**TASK ITEM:** Note each line in the data below that holds "wooden", and copy it.

**MATERIAL PROVIDED:**
##############################
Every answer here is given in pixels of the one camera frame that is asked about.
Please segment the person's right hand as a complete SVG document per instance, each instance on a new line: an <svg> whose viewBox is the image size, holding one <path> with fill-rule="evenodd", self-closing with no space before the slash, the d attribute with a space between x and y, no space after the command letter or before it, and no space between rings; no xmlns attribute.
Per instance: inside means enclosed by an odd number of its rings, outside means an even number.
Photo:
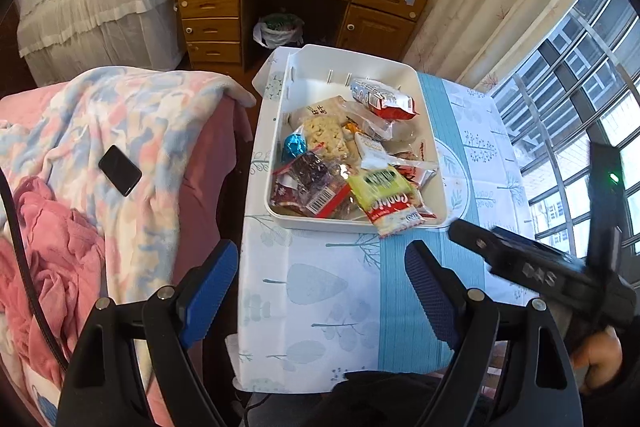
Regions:
<svg viewBox="0 0 640 427"><path fill-rule="evenodd" d="M579 390L590 393L610 383L623 363L623 350L615 329L606 326L580 345L570 356L574 372L582 375Z"/></svg>

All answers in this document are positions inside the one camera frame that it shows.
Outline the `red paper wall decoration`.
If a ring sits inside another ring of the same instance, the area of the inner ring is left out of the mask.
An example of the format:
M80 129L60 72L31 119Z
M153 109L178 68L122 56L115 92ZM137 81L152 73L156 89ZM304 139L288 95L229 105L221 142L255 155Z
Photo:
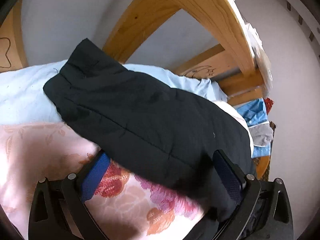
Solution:
M269 115L271 109L272 109L272 106L274 105L274 101L270 98L265 98L264 99L264 103L265 103L265 106L266 106L266 113L267 115Z

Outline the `grey garment on rail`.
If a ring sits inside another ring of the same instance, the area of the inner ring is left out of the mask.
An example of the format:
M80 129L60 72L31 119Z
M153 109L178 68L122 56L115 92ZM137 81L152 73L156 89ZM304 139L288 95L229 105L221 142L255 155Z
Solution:
M270 127L269 121L251 126L248 129L254 146L264 147L273 140L273 129Z

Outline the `pink floral quilt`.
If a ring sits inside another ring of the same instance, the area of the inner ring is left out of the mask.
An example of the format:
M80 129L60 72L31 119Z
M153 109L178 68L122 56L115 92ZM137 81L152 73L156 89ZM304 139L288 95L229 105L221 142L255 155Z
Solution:
M80 171L97 151L62 122L1 126L1 206L23 237L37 182ZM110 239L183 239L206 212L115 162L86 206Z

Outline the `blue shirt on rail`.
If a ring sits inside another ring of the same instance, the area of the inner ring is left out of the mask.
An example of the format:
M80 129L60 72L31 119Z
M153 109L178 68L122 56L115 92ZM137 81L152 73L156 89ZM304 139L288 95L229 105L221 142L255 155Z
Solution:
M263 99L256 99L236 108L249 127L269 121Z

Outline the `wooden bed frame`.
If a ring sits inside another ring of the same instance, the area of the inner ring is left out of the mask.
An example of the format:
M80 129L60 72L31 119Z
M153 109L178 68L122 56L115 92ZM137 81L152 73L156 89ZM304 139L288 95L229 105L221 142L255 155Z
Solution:
M68 60L88 39L125 64L210 79L234 109L240 92L263 85L228 0L1 0L1 73Z

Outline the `light blue bed sheet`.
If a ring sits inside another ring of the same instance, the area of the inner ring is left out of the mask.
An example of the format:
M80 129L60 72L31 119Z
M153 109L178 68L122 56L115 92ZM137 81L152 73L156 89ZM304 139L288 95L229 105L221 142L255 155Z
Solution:
M61 116L44 94L43 86L59 73L66 62L63 60L1 73L1 124L61 122ZM223 110L228 107L226 94L217 82L210 79L197 80L178 76L167 69L142 64L125 64L124 67L148 74L171 88L201 96Z

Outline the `black padded jacket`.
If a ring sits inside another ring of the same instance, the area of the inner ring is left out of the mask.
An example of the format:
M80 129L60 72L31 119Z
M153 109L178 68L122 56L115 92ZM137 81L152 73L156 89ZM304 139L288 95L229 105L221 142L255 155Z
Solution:
M43 90L63 121L116 163L208 207L187 239L212 239L236 208L214 168L216 150L255 172L243 124L205 98L127 70L88 39Z

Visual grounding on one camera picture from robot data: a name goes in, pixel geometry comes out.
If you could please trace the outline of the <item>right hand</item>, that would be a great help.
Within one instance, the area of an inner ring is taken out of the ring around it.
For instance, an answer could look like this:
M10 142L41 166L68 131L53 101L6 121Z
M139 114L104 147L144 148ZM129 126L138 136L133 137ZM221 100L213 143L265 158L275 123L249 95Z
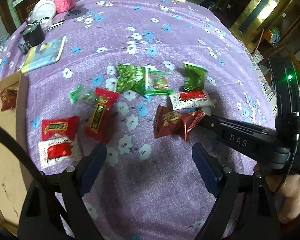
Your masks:
M279 221L287 224L300 215L300 175L288 175L278 193L284 196Z

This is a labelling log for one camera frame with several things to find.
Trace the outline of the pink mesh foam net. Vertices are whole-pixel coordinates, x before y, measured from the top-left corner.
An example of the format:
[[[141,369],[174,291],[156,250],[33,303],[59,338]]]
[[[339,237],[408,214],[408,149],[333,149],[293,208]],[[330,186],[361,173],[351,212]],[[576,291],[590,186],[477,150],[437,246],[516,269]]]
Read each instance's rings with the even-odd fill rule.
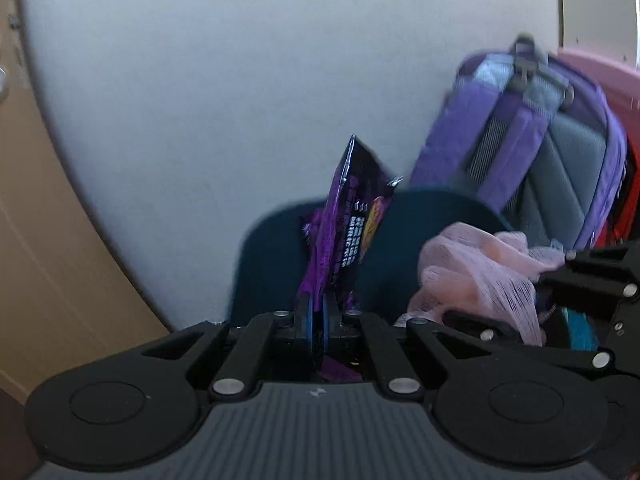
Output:
[[[404,327],[412,318],[442,324],[454,310],[506,323],[524,344],[540,347],[544,336],[532,279],[564,262],[562,250],[530,247],[522,232],[490,234],[456,222],[423,245],[420,288],[395,325]]]

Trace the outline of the purple snack bag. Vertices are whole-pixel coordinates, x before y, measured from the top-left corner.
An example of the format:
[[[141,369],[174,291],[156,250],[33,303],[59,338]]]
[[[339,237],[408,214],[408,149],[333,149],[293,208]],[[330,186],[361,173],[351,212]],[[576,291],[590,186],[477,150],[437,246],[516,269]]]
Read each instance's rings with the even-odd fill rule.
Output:
[[[308,292],[314,303],[316,348],[311,357],[326,382],[358,382],[360,375],[321,350],[321,296],[332,294],[342,315],[358,309],[355,287],[360,264],[401,181],[352,136],[335,169],[326,202],[303,221],[309,260],[297,296]]]

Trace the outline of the red bag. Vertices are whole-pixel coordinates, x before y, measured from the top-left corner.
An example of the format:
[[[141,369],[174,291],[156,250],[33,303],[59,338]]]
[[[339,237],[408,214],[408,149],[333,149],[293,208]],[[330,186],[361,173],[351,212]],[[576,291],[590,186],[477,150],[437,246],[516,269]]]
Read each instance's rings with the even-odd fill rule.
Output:
[[[626,170],[620,190],[596,241],[605,247],[639,238],[639,110],[622,104],[611,104],[627,138]]]

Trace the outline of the teal white quilted blanket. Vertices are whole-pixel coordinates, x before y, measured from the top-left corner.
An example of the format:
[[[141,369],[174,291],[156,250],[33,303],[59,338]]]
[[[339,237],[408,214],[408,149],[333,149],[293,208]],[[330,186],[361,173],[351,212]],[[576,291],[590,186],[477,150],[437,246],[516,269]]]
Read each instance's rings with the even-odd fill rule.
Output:
[[[599,339],[590,318],[585,313],[562,308],[567,329],[568,348],[573,351],[596,351]]]

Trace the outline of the purple grey backpack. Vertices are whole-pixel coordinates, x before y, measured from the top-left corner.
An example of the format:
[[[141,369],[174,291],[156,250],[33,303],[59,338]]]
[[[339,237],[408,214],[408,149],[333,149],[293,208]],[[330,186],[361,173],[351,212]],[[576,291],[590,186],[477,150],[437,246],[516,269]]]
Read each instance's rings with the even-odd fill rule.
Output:
[[[463,61],[410,183],[472,195],[532,243],[579,250],[602,233],[626,158],[602,88],[521,35]]]

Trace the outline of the beige wooden door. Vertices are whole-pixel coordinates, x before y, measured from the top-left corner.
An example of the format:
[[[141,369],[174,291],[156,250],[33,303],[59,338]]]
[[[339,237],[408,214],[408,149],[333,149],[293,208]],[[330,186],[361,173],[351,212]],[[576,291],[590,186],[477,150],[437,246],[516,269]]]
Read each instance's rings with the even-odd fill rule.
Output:
[[[167,335],[82,208],[55,153],[1,0],[1,388],[23,403],[47,378]]]

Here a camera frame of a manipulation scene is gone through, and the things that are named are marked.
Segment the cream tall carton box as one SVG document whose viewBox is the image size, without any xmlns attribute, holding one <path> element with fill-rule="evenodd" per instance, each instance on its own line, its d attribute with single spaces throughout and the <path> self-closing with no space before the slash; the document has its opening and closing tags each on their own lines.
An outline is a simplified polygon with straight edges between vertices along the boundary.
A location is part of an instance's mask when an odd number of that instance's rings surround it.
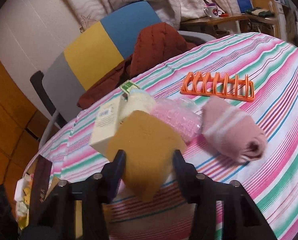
##############################
**RESPONSE:**
Outline the `wooden bed frame`.
Trace the outline of the beige wooden door. Vertices are whole-pixel coordinates, x before y, measured from the top-left corner.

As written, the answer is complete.